WHAT IS BEING ASKED = Please return each line of the listing below exactly as written.

========================================

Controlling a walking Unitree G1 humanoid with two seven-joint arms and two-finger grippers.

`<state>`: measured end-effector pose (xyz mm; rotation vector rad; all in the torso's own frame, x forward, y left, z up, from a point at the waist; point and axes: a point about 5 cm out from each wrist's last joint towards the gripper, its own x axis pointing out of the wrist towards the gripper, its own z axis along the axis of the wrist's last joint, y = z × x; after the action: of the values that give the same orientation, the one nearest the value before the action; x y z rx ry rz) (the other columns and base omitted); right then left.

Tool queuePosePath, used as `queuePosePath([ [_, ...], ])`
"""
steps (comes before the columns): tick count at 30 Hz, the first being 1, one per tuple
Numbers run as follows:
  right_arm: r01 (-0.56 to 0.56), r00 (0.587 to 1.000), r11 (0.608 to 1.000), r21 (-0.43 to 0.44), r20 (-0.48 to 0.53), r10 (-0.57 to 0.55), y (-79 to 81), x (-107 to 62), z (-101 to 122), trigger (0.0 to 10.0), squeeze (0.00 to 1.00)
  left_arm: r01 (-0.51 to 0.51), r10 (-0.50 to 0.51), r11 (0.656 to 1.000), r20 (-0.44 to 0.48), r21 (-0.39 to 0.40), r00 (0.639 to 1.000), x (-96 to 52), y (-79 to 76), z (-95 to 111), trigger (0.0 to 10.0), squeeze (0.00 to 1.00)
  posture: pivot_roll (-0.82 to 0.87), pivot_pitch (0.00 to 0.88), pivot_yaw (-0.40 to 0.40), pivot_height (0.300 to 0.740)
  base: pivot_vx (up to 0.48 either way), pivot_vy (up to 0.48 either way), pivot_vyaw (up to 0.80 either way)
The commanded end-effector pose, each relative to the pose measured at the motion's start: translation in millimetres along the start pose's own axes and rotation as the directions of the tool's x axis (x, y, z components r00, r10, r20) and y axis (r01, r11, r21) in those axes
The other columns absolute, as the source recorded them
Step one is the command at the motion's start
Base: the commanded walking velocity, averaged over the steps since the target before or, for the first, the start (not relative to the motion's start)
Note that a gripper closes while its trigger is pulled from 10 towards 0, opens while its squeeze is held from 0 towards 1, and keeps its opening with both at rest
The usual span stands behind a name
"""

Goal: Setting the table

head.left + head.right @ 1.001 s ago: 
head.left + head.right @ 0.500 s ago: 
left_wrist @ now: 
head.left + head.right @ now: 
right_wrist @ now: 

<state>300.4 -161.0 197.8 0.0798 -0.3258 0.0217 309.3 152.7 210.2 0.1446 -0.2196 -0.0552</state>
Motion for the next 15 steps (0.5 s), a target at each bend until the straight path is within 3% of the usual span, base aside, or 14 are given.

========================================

ANSWER TO THIS EXERCISE =
Controlling a walking Unitree G1 humanoid with two seven-joint arms and two-finger grippers.

`<state>`: measured end-effector pose (xyz mm; rotation vector rad; all in the torso's own frame, x forward, y left, z up, from a point at the waist; point and axes: a point about 5 cm out from each wrist's last joint towards the gripper, its own x axis pointing out of the wrist towards the gripper, its own z axis along the axis of the wrist's last joint, y = z × x; after the action: of the values that give the same orientation, the one nearest the value before the action; x y z rx ry rz) (the other columns and base omitted); right then left.

Tool queuePosePath, used as `queuePosePath([ [_, ...], ])`
"""
steps (comes before the columns): tick count at 30 Hz, the first being 1, one per tuple
Numbers run as follows:
  right_arm: r01 (-0.56 to 0.56), r00 (0.587 to 1.000), r11 (0.608 to 1.000), r21 (-0.43 to 0.44), r20 (-0.48 to 0.53), r10 (-0.57 to 0.55), y (-79 to 81), x (-107 to 62), z (-101 to 122), trigger (0.0 to 10.0), squeeze (0.00 to 1.00)
  left_arm: r01 (-0.51 to 0.51), r10 (-0.50 to 0.51), r11 (0.656 to 1.000), r20 (-0.44 to 0.48), r21 (-0.39 to 0.40), r00 (0.639 to 1.000), x (-96 to 52), y (-79 to 76), z (-95 to 111), trigger (0.0 to 10.0), squeeze (0.00 to 1.00)
  posture: pivot_roll (-0.82 to 0.87), pivot_pitch (0.00 to 0.88), pivot_yaw (-0.40 to 0.40), pivot_height (0.300 to 0.740)
  base: pivot_vx (up to 0.48 either way), pivot_vy (up to 0.48 either way), pivot_vyaw (up to 0.80 either way)
The commanded end-effector pose, each relative to the pose measured at the motion's start: translation in millimetres along the start pose's own axes and rotation as the directions of the tool's x axis (x, y, z components r00, r10, r20) and y axis (r01, r11, r21) in those axes
The other columns absolute, as the source recorded them
Step one is the command at the motion's start
Base: the commanded walking velocity, averaged over the steps since the target before or, for the first, the start (not relative to the motion's start)
Note that a gripper closes while its trigger is pulled from 10 towards 0, opens while its squeeze is held from 0 towards 1, and keeps its opening with both at rest
The usual span stands behind a name
"""

Goal: Setting the table

head.left + head.right @ 1.001 s ago: 
head.left + head.right @ 0.500 s ago: 
left_wrist @ now: 
head.left + head.right @ now: 
right_wrist @ now: 

<state>300.4 -161.0 197.8 0.0798 -0.3258 0.0217 309.3 152.7 210.2 0.1446 -0.2196 -0.0552</state>
Motion for the next 15 steps (0.5 s), a target at each bend until the straight path is within 3% of the usual span, base aside, or 14 are given.

This exercise has nothing further to it.